The AI Lifecycle: Deploy¶
After experimenting with a range of models built on historic training data, the next stage of the AI lifecycle is to deploy a chosen model to score new, unseen records. The same flexibility DSS brings to model building extends to model deployment. Whether batch or real-time scoring is the right option for a particular use case, DSS has robust tools in place.
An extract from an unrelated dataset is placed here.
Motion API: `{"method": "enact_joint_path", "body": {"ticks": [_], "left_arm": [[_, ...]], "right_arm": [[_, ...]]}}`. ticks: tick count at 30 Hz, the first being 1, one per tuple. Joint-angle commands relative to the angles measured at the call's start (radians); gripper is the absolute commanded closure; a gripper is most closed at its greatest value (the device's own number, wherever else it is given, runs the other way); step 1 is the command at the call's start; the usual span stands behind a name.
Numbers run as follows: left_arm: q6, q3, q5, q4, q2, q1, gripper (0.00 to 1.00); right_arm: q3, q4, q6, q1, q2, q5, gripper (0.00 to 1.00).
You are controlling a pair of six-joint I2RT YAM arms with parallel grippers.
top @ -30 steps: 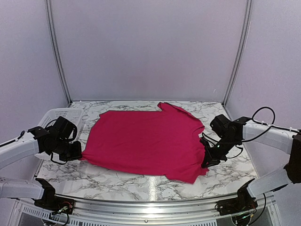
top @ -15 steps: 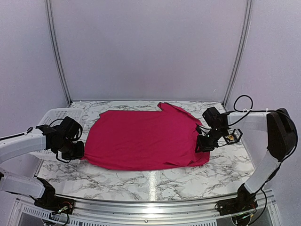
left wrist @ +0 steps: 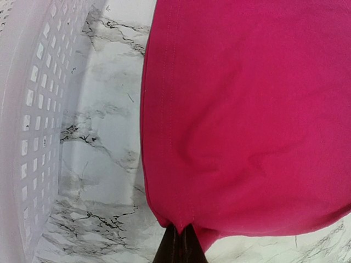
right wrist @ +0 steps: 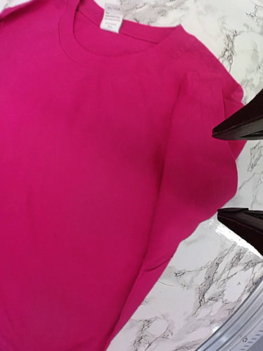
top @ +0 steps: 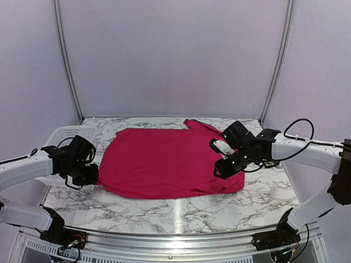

For many AI applications, batch scoring, where new data is collected over some period of time before being passed to the model, is the most effective scoring pattern. To score a dataset full of records in batch, a user deploys a model to the Flow, attaches a Score recipe to the dataset to be scored, and selects which model to use.
Deploying a model creates a “saved” model in the Flow, together with its lineage. A saved model is the output of a Training recipe which takes as input the original training data used while designing the model.
The color green in the Flow represents machine learning processes. The first green circle is the Training recipe. The diamond is the model, which is the output of the Training recipe. The green circle to the right is the Score recipe, which is used to generate predictions for the unseen “kaggle_submission” dataset.
Models aim to capture patterns in a moving and complex world. Accordingly, they must be monitored and re-trained over time in order to prevent model drift. A saved model can be retrained directly from the Flow as new data becomes available.
Despite frequent model re-training sessions over the course of a project’s lifetime, DSS makes it clear what version of the model is active at any given time and makes it easy to fall back to a previously-deployed version when necessary.
In the NY Taxi Fares project, we have deployed five versions of the LightGBM model, but it’s clear which is the active version.
For use cases with a real-time need, batch scoring may be an insufficient answer. To score records as they arrive in real-time, an infrastructure dedicated to handling the scoring requests is required. Dataiku API nodes can be installed on static servers or on a scalable Kubernetes cluster.
In the Design node, users can create an API service with a chosen model as its endpoint. Once this service is pushed to the API deployer, it can be deployed to (possibly many) API nodes. Using the API Deployer, one can monitor the performance of the model for a given stage of deployment.
From the API Deployer, we can examine different versions of the API and the endpoints we have created. In our example, we are using a static infrastructure defined over the Dataiku static API node. We also have the ability to run test queries against endpoints. For each of these five test queries, we receive different fare predictions.